(Requirement): Beginning with the first line below, retype exactly each line through the one containing "around the pink". Leave out all pictures.

───── Provided data

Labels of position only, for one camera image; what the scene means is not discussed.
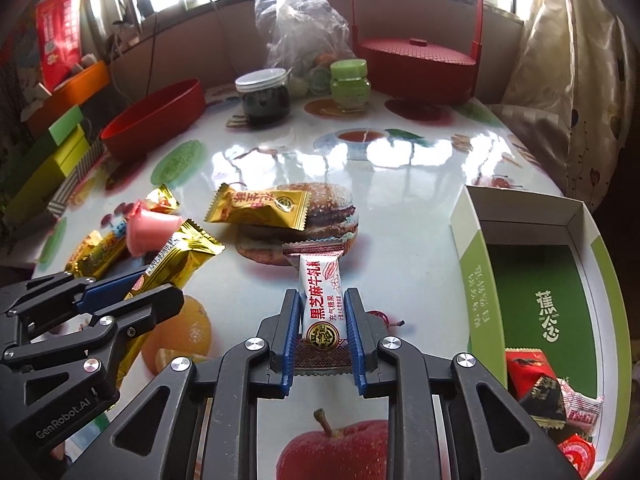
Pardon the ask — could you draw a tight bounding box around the clear plastic bag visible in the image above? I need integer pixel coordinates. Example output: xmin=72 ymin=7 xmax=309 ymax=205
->
xmin=254 ymin=0 xmax=353 ymax=98

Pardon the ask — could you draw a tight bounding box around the red oval bowl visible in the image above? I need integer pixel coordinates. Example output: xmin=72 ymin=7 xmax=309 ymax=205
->
xmin=99 ymin=78 xmax=206 ymax=161

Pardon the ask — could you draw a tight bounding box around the white brown-ended candy packet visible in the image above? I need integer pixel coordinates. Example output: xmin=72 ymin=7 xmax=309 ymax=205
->
xmin=281 ymin=241 xmax=353 ymax=377

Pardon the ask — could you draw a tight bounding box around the dark glass jar clear lid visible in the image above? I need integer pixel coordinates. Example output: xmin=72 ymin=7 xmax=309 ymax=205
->
xmin=235 ymin=68 xmax=292 ymax=126

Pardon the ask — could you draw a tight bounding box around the pink jelly cup red lid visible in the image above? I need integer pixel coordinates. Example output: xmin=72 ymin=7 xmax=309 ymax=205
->
xmin=125 ymin=200 xmax=183 ymax=256
xmin=557 ymin=435 xmax=597 ymax=473

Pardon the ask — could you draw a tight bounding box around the green jar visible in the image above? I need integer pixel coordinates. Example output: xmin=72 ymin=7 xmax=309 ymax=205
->
xmin=329 ymin=59 xmax=371 ymax=106

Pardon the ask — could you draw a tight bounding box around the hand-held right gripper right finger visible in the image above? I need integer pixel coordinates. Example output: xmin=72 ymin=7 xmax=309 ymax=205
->
xmin=342 ymin=287 xmax=583 ymax=480

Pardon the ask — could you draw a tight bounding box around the yellow-green box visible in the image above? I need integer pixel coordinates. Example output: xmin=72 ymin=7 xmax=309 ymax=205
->
xmin=0 ymin=125 xmax=91 ymax=221

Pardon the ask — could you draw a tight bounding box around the small crinkled gold packet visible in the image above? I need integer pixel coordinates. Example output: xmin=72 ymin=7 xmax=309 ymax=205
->
xmin=144 ymin=185 xmax=181 ymax=213

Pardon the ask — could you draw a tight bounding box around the green cardboard box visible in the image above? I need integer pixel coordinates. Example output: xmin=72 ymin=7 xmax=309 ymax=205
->
xmin=450 ymin=185 xmax=632 ymax=473

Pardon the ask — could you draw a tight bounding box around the gold packet colourful print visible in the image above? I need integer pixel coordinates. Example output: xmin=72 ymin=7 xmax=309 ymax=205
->
xmin=65 ymin=230 xmax=128 ymax=278

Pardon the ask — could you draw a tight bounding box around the beige printed curtain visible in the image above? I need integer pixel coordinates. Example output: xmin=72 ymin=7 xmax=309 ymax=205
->
xmin=492 ymin=0 xmax=631 ymax=211

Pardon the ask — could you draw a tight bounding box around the red basket with handle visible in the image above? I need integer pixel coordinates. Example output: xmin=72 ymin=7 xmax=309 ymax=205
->
xmin=350 ymin=0 xmax=486 ymax=106

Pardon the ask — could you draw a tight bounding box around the black white striped box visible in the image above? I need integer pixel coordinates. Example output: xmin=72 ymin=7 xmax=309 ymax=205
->
xmin=47 ymin=140 xmax=103 ymax=218

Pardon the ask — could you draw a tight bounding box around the orange box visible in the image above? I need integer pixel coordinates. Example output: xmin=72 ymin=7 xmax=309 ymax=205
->
xmin=22 ymin=60 xmax=111 ymax=133

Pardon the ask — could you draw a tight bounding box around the gold red-print snack packet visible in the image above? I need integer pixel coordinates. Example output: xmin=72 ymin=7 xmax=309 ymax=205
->
xmin=204 ymin=183 xmax=312 ymax=231

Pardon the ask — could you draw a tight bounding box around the red snack bag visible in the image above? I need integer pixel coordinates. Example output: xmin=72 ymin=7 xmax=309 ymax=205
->
xmin=35 ymin=0 xmax=86 ymax=92

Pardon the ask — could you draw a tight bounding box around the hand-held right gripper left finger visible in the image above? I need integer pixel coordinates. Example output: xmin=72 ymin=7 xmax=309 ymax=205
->
xmin=62 ymin=287 xmax=306 ymax=480

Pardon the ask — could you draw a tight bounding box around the bright green box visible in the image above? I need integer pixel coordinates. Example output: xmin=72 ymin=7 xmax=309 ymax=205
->
xmin=48 ymin=105 xmax=83 ymax=143

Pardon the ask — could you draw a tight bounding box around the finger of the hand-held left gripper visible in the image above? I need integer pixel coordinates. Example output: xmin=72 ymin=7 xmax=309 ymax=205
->
xmin=0 ymin=285 xmax=186 ymax=403
xmin=0 ymin=267 xmax=151 ymax=346

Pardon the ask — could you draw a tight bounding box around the long gold snack packet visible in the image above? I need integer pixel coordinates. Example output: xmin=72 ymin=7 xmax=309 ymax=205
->
xmin=116 ymin=218 xmax=226 ymax=393

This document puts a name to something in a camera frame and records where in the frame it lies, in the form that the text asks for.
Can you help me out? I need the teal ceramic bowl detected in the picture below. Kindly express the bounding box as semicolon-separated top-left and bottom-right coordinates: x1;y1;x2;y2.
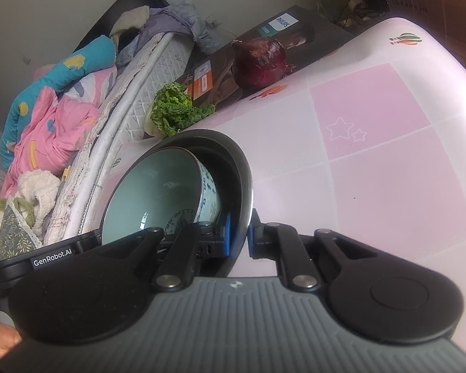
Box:
102;147;223;246

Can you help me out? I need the grey purple clothing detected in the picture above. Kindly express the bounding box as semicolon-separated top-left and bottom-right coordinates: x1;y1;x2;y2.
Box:
116;2;234;67

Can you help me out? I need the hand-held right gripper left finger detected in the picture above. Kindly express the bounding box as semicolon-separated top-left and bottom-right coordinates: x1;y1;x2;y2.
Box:
97;212;234;292

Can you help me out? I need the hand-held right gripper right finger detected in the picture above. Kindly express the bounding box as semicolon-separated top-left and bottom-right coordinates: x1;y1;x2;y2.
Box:
246;209;377;292

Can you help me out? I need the white pillow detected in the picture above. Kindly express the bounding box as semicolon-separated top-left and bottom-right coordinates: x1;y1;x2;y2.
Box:
111;6;150;39

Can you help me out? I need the pink printed tablecloth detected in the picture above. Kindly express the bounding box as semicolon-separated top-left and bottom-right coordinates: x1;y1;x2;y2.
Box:
81;17;466;358

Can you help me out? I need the white quilted mattress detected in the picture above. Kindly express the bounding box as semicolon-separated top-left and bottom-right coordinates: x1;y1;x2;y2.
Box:
43;33;197;245

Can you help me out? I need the black product box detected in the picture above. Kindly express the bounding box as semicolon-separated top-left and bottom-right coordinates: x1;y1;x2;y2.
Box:
179;5;354;106

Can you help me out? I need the person's left hand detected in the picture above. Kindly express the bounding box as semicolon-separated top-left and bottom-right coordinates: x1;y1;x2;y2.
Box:
0;324;23;360

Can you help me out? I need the pink and blue bedding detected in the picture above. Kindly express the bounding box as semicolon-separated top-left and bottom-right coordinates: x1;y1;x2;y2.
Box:
0;35;117;169

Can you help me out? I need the green leaf print pillow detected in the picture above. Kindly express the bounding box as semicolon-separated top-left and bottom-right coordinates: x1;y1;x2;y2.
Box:
0;202;43;259

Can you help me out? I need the small stainless steel bowl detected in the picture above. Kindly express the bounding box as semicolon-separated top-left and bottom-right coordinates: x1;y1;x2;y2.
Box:
101;129;254;276

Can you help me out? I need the napa cabbage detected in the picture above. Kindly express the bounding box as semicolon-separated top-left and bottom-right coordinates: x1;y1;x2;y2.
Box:
149;82;217;138

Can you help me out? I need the dark wooden headboard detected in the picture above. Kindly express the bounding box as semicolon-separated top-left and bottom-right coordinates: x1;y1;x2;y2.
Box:
74;0;169;51

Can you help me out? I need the white fluffy cloth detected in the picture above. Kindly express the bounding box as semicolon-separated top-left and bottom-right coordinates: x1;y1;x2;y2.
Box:
0;171;63;237

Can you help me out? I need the red onion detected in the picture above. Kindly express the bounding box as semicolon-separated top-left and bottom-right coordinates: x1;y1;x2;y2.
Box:
232;37;296;91

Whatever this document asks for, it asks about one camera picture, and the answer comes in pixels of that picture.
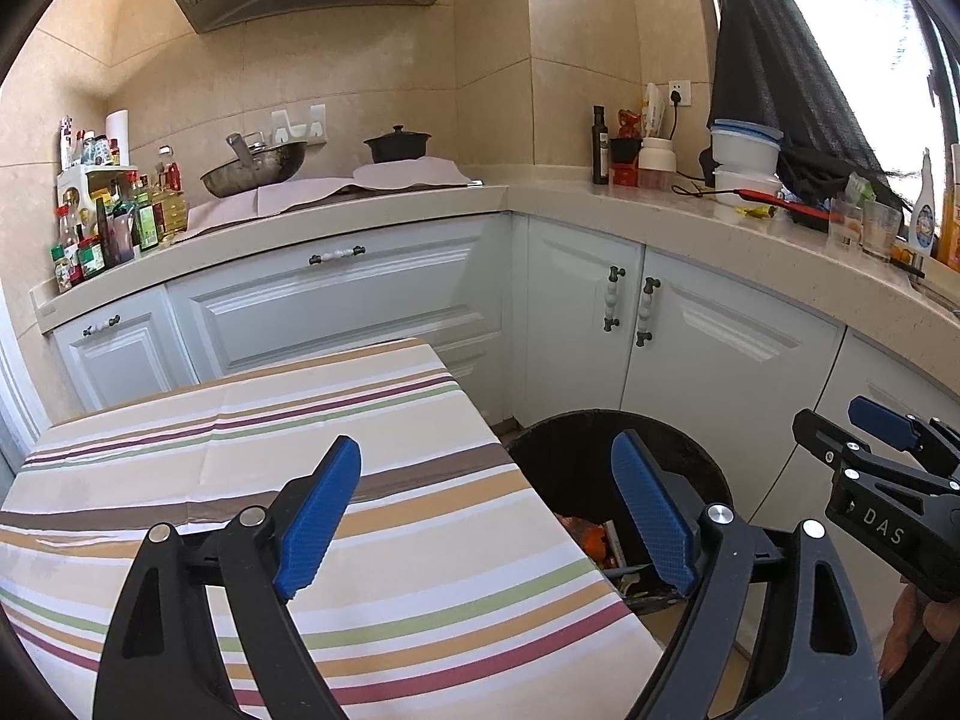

──────────

(Exercise solution):
Labels of position only, for one camera image; what the scene means is not discussed.
Pardon the ask — could you draw a tight bounding box around the clear plastic bag visible in the image above? I need integer pixel coordinates. Example output: xmin=72 ymin=7 xmax=309 ymax=205
->
xmin=254 ymin=0 xmax=353 ymax=98

Pardon the ask — could you draw a tight bounding box around the red oval bowl visible in the image above? I need integer pixel coordinates. Example output: xmin=72 ymin=7 xmax=309 ymax=205
->
xmin=99 ymin=78 xmax=206 ymax=161

Pardon the ask — could you draw a tight bounding box around the white brown-ended candy packet visible in the image above? I need integer pixel coordinates. Example output: xmin=72 ymin=7 xmax=309 ymax=205
->
xmin=281 ymin=241 xmax=353 ymax=377

Pardon the ask — could you draw a tight bounding box around the dark glass jar clear lid visible in the image above? I need integer pixel coordinates. Example output: xmin=72 ymin=7 xmax=309 ymax=205
->
xmin=235 ymin=68 xmax=292 ymax=126

Pardon the ask — could you draw a tight bounding box around the pink jelly cup red lid visible in the image above? I need integer pixel coordinates. Example output: xmin=72 ymin=7 xmax=309 ymax=205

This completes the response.